Phase 3: Continuous Intelligence
Transition from periodic assessment to continuous supply chain intelligence. As conditions change (new suppliers, new products, new routes, new regulations), continuous discovery keeps the operational picture current and surfaces emerging issues before they become crises.
The Economic Case
Supply chain operational improvements have a direct and measurable impact on financial performance:
- •Inventory optimization: Reducing excess inventory by 10–15% through better demand-supply coordination frees working capital and reduces carrying costs.
- •Transportation efficiency: Identifying and eliminating coordination-driven inefficiencies in transportation can reduce logistics costs by 5–8%.
- •Quality cost reduction: Addressing the root causes of quality issues across the supply chain reduces scrap, rework, returns, and warranty costs.
- •Resilience value: The cost of a major supply chain disruption, measured in lost revenue, expediting costs, and customer impact, often exceeds the total annual cost of a supply chain discovery program.
Deloitte research indicates that 60% of supply chain teams spend over 30 hours per week on manual data aggregation and analysis.
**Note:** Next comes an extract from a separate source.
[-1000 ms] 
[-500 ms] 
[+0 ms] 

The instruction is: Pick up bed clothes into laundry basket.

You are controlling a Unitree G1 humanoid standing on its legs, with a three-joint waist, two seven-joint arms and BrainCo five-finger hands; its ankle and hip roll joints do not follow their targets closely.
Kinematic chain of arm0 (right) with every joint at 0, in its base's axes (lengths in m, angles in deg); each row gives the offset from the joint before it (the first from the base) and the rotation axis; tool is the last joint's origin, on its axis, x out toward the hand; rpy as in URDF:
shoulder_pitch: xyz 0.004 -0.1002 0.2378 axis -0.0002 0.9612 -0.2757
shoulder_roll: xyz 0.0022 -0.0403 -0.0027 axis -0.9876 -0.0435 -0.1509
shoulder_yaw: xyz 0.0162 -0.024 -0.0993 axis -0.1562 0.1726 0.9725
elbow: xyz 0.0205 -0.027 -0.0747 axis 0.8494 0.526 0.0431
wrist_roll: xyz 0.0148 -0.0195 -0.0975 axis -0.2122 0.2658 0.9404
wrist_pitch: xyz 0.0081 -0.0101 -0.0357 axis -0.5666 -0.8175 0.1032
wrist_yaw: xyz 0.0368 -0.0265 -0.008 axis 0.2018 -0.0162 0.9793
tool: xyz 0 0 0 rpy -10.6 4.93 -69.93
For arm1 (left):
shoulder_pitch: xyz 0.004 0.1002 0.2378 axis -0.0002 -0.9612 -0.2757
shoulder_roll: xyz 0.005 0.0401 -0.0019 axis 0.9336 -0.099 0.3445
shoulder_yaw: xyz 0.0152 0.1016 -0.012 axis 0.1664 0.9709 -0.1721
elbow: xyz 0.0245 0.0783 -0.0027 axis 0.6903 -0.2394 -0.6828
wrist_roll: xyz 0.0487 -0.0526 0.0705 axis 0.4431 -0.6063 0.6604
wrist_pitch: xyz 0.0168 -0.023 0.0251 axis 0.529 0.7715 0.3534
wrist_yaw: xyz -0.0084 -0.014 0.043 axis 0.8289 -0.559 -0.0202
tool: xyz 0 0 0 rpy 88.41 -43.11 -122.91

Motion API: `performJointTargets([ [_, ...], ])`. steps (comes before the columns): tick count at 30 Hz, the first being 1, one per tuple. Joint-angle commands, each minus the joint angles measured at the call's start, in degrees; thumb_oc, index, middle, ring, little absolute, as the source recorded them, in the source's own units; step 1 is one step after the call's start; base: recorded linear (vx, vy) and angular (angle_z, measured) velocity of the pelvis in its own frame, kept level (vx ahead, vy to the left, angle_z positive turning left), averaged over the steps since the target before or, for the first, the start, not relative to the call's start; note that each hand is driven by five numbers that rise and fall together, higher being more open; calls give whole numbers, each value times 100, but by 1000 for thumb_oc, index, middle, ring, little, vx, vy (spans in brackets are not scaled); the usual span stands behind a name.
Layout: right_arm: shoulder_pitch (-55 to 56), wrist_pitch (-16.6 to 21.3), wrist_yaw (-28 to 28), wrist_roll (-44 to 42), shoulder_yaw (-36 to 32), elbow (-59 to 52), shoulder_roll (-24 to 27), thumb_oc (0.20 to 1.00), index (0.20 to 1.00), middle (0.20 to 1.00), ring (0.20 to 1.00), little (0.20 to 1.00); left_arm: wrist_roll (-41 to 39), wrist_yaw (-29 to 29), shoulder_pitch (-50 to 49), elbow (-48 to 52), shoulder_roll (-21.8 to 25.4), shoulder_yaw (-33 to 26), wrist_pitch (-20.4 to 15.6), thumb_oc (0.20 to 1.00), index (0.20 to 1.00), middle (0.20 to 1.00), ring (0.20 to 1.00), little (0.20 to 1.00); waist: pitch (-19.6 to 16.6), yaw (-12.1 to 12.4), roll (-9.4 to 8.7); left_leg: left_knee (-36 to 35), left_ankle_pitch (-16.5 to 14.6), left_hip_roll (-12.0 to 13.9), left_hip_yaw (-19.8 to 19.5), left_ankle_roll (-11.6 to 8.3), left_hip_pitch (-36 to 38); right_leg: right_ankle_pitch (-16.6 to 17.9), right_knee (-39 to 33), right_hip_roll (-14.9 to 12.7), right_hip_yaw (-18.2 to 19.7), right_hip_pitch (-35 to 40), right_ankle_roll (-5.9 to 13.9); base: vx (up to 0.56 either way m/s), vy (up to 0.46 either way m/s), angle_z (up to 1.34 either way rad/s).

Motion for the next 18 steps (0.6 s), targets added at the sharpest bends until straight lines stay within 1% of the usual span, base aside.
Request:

AI-powered discovery does not replace supply chain analytics. It complements them by adding the human and organizational dimension that data systems cannot capture.
The most effective supply chains are not just technologically advanced. They are organizationally intelligent. They understand how their people, processes, and systems actually interact, and they use that understanding to continuously improve. AI-powered discovery is the tool that makes organizational intelligence scalable.